DATA SHOWN »
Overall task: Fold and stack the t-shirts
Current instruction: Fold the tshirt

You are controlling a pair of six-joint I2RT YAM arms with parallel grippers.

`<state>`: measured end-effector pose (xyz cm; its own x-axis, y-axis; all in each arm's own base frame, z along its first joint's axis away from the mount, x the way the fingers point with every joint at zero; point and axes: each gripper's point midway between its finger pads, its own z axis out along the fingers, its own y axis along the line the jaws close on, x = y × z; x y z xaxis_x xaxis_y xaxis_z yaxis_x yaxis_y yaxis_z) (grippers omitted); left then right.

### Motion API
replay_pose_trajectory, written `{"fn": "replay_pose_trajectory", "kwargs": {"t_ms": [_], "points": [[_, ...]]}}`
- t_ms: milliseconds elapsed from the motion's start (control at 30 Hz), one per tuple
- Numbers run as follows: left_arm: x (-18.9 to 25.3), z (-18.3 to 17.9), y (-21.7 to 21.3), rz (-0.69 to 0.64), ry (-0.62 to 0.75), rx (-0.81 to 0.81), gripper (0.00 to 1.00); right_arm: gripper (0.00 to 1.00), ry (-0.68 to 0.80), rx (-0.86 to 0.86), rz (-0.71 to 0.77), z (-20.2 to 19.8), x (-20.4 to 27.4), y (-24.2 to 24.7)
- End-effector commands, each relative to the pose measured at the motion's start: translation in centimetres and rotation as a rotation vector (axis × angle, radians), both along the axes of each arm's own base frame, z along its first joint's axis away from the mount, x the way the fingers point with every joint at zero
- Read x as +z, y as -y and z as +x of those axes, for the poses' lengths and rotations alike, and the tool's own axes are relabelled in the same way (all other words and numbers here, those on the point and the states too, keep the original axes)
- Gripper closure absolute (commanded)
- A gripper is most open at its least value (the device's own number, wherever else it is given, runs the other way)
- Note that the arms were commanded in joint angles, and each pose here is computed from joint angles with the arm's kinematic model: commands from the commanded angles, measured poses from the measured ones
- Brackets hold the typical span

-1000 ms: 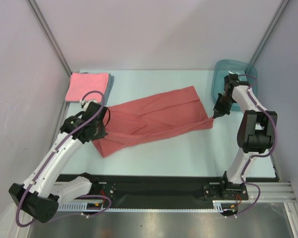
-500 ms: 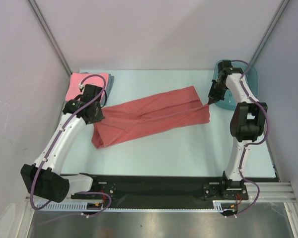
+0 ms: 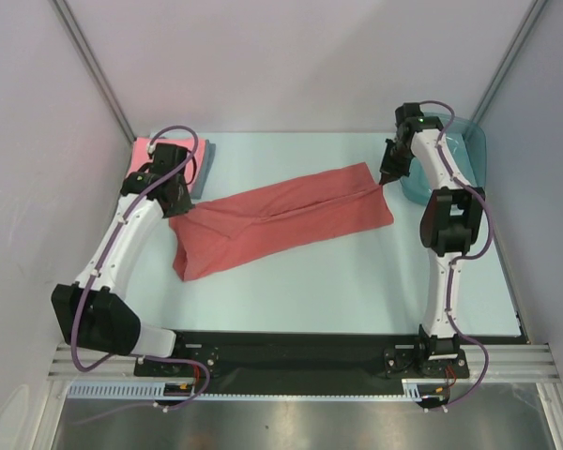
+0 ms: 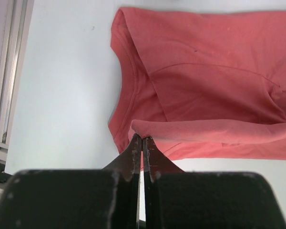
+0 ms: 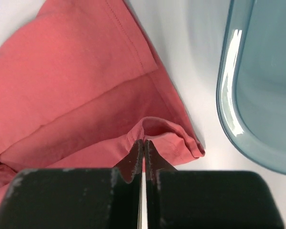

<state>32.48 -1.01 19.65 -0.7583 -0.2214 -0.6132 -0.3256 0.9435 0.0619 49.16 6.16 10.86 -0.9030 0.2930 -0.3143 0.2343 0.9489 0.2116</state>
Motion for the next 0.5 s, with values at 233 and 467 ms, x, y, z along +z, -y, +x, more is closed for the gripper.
{"fn": "replay_pose_trajectory", "kwargs": {"t_ms": [233, 467], "points": [[-0.5, 3.0, 0.2, -0.006, 0.016, -0.026, 1.00, 1.00, 0.006, 0.018, 0.013, 1.7, -1.3, -0.6], [-1.5, 3.8, -0.3, 0.019, -0.008, -0.023, 1.00, 1.00, 0.006, 0.022, 0.014, 2.6, -2.2, -0.8]]}}
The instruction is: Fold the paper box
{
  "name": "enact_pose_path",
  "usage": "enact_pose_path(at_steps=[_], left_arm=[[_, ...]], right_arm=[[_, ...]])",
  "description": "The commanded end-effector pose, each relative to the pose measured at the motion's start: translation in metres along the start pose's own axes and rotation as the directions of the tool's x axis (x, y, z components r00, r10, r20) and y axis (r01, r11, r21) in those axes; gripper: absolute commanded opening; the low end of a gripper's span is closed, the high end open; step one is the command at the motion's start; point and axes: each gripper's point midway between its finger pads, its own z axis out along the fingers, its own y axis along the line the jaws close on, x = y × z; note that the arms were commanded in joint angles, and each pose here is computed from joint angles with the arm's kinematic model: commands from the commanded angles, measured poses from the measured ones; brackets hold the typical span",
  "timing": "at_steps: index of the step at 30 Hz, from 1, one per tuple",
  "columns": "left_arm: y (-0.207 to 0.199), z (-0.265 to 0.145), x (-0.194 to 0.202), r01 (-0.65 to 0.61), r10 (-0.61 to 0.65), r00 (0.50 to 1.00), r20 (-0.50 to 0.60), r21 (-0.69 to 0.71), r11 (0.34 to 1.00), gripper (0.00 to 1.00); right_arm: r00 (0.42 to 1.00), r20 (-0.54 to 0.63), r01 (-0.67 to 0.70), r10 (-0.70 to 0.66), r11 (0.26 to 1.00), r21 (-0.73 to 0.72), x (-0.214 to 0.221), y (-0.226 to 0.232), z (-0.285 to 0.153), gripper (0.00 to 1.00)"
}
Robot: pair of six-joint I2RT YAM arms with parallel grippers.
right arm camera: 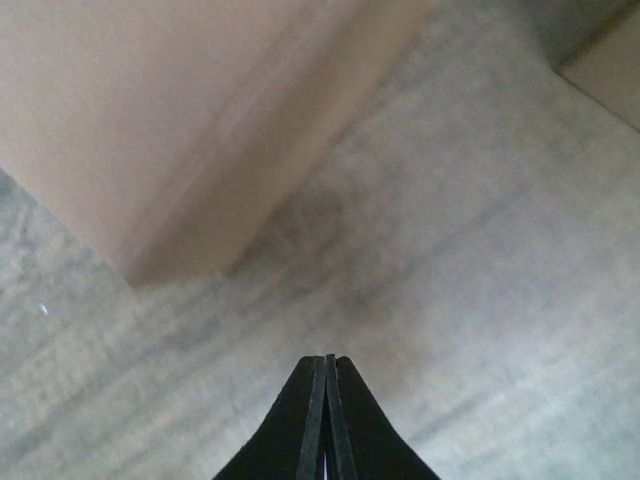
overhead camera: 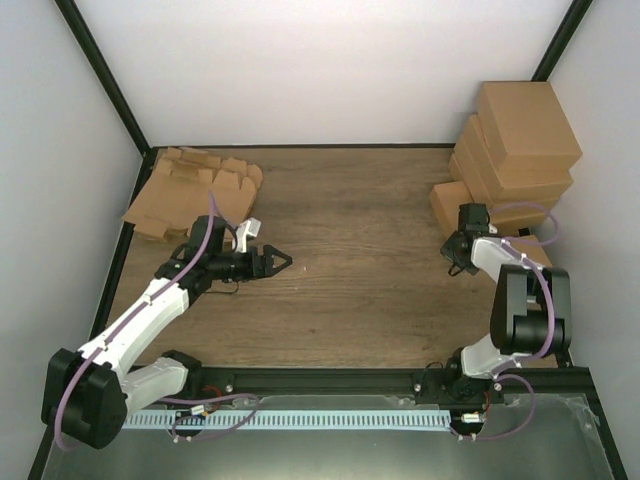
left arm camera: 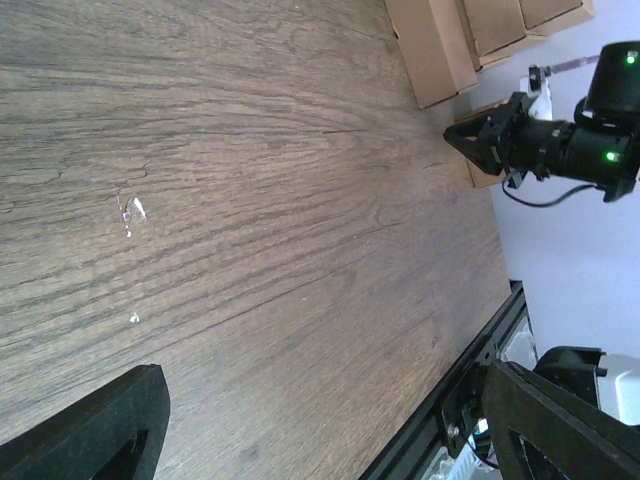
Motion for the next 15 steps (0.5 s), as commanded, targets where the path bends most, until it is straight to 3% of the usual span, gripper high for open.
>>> enact_pose_path(at_steps=[1, 15], left_arm=[[-0.003, -0.003, -0.001, -0.019, 0.019, 1.000, 0.012, 0.002, 1.000, 0.89], [-0.002, -0.002, -0.004, -0.010, 0.010, 1.000, 0.020, -0.006, 1.000, 0.89]], right_arm=[[0.995, 0.101, -0.028, 0.028, 1.000, -0.003, -0.046, 0.019, 0.005, 0.01], [0.998, 0.069, -0.014, 0.015, 1.000, -0.022, -0.064, 0.042, 0.024, 0.01]])
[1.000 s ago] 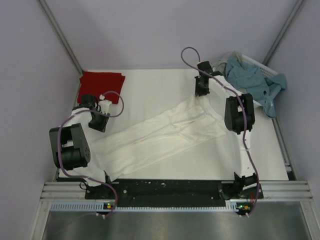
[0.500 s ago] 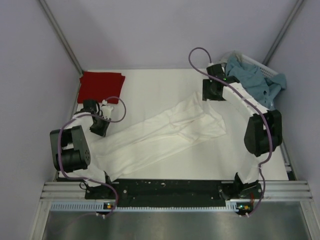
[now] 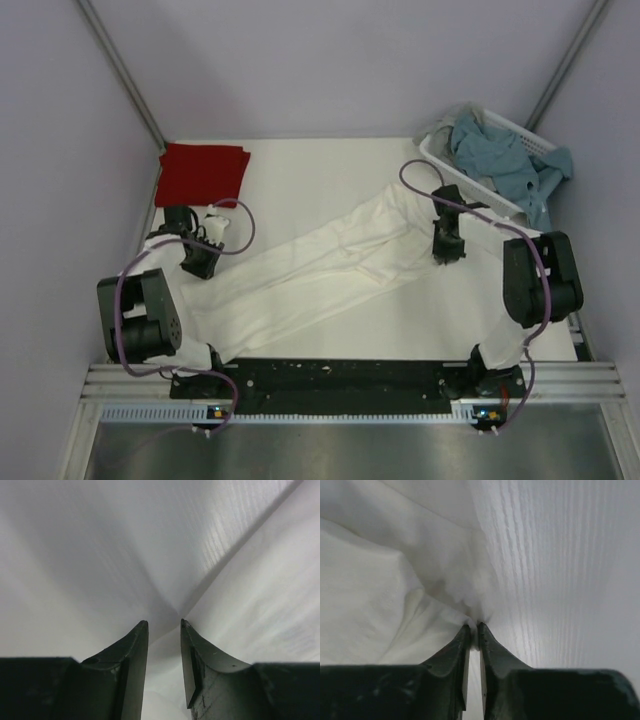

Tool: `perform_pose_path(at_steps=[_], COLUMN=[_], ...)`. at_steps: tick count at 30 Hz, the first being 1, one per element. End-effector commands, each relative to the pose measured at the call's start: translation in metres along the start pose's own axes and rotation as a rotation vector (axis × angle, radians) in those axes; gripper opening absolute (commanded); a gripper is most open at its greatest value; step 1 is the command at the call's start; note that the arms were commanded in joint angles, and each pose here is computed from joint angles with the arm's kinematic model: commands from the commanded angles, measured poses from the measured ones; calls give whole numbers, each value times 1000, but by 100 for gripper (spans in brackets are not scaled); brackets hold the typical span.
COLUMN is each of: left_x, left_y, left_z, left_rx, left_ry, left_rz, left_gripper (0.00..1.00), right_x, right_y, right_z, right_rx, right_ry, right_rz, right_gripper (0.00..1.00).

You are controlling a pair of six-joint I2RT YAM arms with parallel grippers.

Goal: Fold and stack the t-shirts
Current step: Rotate the tshirt 75 degree

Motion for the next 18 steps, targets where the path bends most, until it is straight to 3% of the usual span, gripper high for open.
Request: perform_pose_path(at_steps=[1,5,9,14,17,18], left_x=[22,24,7,-17,-19,-18], left_y=[-8,-24,-43,-111,-147,-156], left_z=[-14,-18,-12,1,13,17], left_rx=[-49,-80,-156,-423,-565,-606], left_ry=[-95,-131,-65,52,92,107], left_rz=[39,136,161,267,353,374], left_gripper=[39,44,44,42,40,39], right_x=[-8,-9,-7,-10,-9,-7], right_y=[30,61,95,119,122,121], right_z=[-53,-128,-202,-256,-271,-276], right_rx=[24,96,124,162,173,177], right_ry=[-116,-220,-298,-377,-427,-445], right_rz=[-73,-98,-115,-132,-114,-99], right_gripper=[2,0,0,0,11,18])
Point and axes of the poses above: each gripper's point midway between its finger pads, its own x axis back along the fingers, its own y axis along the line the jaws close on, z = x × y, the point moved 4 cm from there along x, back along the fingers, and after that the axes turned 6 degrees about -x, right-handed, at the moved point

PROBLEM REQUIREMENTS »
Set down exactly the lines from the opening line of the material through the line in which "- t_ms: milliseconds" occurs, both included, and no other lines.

OUTPUT »
Overall task: Fold and stack the t-shirts
Current instruction: Fold the tshirt

You are controlling a pair of six-joint I2RT YAM arms with parallel grippers.

`<state>`: measured end-effector pose (xyz cm; its own x-axis, y-axis; all in each arm's own base frame, z along its first joint's axis away from the mount, x the way the fingers point with every joint at zero; point and axes: each gripper's point midway between its finger pads, its own z axis out along the fingers, its own y axis along the line the jaws close on, x = y × z; x y z xaxis_x xaxis_y xaxis_z yaxis_x yaxis_y yaxis_z) (grippers omitted); left then right.

### Motion API
replay_pose_trajectory, written `{"fn": "replay_pose_trajectory", "kwargs": {"t_ms": [_], "points": [[_, ...]]}}`
- t_ms: milliseconds elapsed from the motion's start (control at 30 Hz), one per tuple

Work on this exercise is complete.